It’s almost the Easter holidays. Easter is a bit of a strange one if, like me, you don’t do church. Four consecutive days that more or less the whole country takes off work. That’s longer than Christmas and without the distractions of presents and turkey. It’s generally too chilly to do much outside and whatever you think of doing has already been thought of by millions of others so everywhere is packed. Attractions, beaches, stately homes, shopping centres – they are all filled with people trying to have fun together on their long awaited Bank Holiday weekend. Even our humble little town is suddenly full to the gunnels of visitors who pile in by train and bus to fill a few long hours.

So we tend to retreat and eat chocolate and wait for it to pass. A few years ago I had this romantic notion of a country cottage by the sea. I pictured us all on a warm and sunny beach playing French cricket and wearing Boden fleeces. In accordance with my little dream, we booked a recently converted barn in Norfolk. The barn was lovely but we were virtually snowed in for the whole week. It cost us a fortune in entrance fees because that biting Siberian wind prevented more than a few minutes outside at any one time.

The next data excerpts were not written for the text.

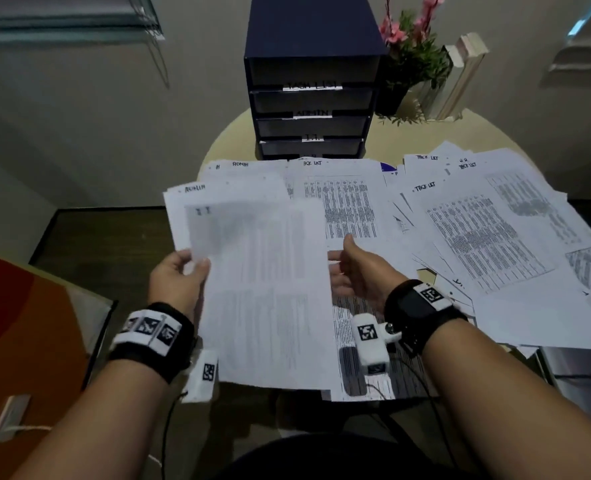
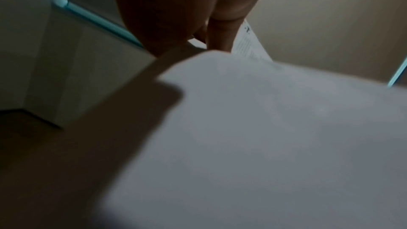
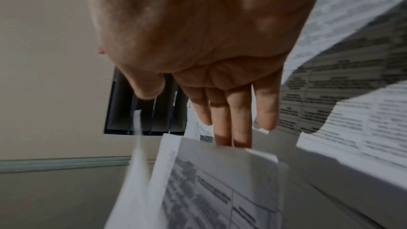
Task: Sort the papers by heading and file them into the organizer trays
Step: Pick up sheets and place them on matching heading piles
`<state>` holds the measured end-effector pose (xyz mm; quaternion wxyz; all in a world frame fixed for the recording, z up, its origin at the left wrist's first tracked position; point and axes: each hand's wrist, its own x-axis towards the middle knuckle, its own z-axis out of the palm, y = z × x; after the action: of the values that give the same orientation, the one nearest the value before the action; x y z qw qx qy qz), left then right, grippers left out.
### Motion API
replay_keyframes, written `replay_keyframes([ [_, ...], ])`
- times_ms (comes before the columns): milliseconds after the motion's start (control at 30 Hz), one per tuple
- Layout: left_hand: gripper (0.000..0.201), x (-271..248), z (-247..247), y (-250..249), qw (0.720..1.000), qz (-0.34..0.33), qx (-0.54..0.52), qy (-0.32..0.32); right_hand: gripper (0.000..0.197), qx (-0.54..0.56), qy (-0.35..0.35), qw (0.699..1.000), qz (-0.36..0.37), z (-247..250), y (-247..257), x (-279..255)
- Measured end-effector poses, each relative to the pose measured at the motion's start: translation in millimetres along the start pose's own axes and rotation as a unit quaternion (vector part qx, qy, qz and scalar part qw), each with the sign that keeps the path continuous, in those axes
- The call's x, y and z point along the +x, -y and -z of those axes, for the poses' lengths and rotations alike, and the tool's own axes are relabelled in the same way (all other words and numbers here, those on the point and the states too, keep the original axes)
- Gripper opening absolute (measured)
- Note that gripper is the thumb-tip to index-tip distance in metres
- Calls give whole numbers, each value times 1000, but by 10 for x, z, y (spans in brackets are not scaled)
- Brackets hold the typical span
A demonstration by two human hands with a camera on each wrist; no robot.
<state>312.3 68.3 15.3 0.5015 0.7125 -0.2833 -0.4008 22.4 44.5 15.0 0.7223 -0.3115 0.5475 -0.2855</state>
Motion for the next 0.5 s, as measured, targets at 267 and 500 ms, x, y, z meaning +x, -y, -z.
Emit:
replay_keyframes([
  [267, 30, -91, -67, 571, 982, 126, 129, 54, 32, -321, -110, 940, 17, -31, -447, 143],
  [500, 94, -109, -3, 443, 985, 109, 130, 33, 17, -437, -204, 874, 69, 18, -449, 241],
])
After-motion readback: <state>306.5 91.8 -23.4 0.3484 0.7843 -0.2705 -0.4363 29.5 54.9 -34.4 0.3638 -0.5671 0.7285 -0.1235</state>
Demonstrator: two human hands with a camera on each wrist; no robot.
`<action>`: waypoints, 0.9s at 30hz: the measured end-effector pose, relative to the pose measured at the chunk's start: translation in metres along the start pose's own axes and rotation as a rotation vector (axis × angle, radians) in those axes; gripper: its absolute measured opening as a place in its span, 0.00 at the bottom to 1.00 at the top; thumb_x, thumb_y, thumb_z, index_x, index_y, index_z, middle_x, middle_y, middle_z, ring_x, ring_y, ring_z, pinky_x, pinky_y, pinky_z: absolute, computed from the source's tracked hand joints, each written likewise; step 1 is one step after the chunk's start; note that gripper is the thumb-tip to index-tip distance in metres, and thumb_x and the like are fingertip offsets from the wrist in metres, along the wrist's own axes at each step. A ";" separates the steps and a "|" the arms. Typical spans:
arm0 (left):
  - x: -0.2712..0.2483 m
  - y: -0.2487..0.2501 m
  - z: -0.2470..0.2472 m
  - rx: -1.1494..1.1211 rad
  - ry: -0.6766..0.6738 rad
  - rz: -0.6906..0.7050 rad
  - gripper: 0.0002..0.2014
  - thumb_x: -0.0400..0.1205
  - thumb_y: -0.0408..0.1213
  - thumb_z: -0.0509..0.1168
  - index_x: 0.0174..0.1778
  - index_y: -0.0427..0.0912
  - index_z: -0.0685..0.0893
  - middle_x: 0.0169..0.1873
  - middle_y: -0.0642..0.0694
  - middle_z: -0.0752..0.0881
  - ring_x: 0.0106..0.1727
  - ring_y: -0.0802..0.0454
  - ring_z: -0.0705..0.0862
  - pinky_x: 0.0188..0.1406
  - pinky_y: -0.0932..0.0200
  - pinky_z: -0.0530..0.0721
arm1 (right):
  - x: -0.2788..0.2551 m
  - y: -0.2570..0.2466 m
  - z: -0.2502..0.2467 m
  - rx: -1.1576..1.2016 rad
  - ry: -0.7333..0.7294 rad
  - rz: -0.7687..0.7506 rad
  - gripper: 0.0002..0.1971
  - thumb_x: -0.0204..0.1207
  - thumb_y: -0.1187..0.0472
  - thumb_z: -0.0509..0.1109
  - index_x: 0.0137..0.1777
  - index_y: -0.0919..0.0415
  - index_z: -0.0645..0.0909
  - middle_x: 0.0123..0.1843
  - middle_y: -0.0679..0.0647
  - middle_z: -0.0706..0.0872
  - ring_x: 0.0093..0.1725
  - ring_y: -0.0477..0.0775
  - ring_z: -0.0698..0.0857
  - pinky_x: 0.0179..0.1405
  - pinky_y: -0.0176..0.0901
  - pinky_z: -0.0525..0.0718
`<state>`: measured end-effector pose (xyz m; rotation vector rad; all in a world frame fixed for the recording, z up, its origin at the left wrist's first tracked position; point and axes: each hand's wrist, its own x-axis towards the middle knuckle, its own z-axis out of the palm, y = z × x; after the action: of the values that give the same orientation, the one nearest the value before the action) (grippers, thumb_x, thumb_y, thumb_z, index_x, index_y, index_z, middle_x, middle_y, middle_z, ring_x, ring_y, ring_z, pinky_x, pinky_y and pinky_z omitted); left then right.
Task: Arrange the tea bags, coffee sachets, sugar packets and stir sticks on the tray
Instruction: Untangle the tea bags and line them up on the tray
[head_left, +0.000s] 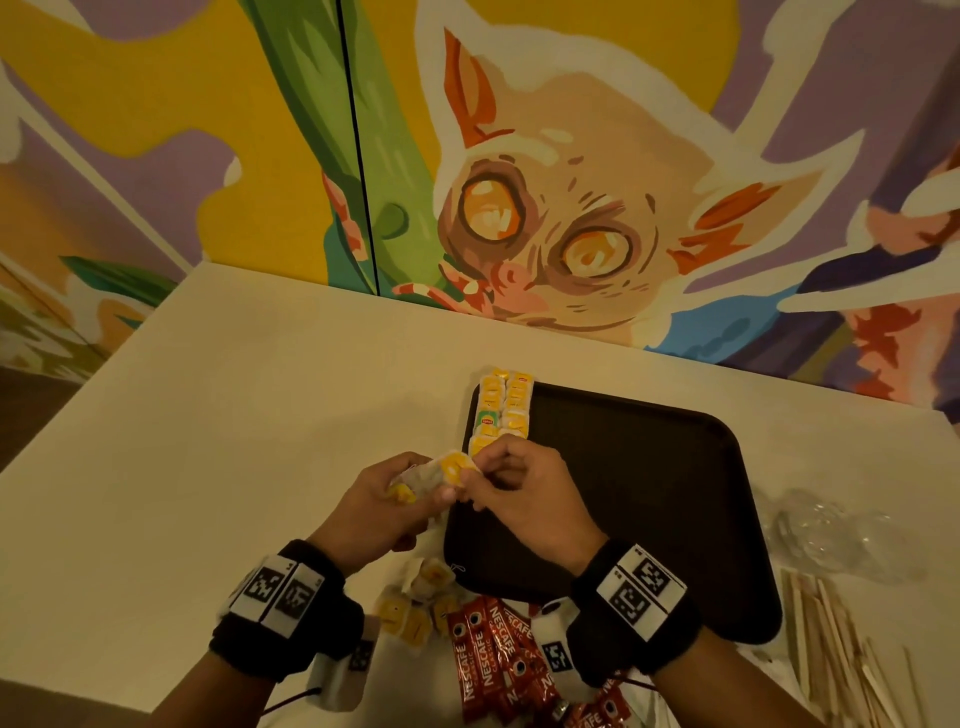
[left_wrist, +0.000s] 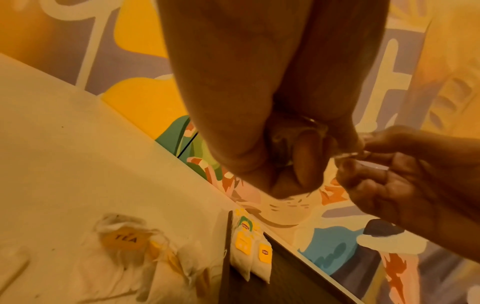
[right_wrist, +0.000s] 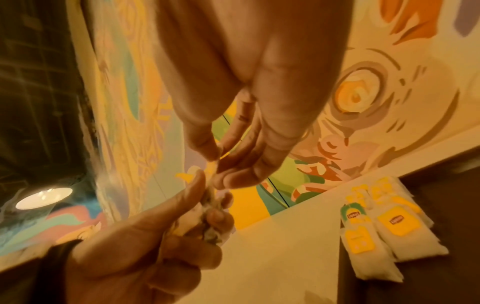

I had to rustle meals out of nothing because the nearest supermarket was half a day’s trek away and there was no Sky box.

Never again, I said to my husband. If ever I start wittering on about country cottages in England at Easter, stop me and remind me of the reality of the situation. He promises that he will.

So this year we will be at home for the Easter weekend. I have bought enough eggs to make a reasonably satisfactory egg hunt that should last at least 20 minutes if I hide the eggs judiciously and I will stock up on those DVDs we keep meaning to watch as a family but never quite do. And it’s probably no bad thing as the weather men are predicting yet more snow. I will be able look at it from the comfort of my own sofa and stay inside with a warm drink and a chocolate egg or two. Let the more adventurous types go to cottages in the middle of nowhere. I’m staying put.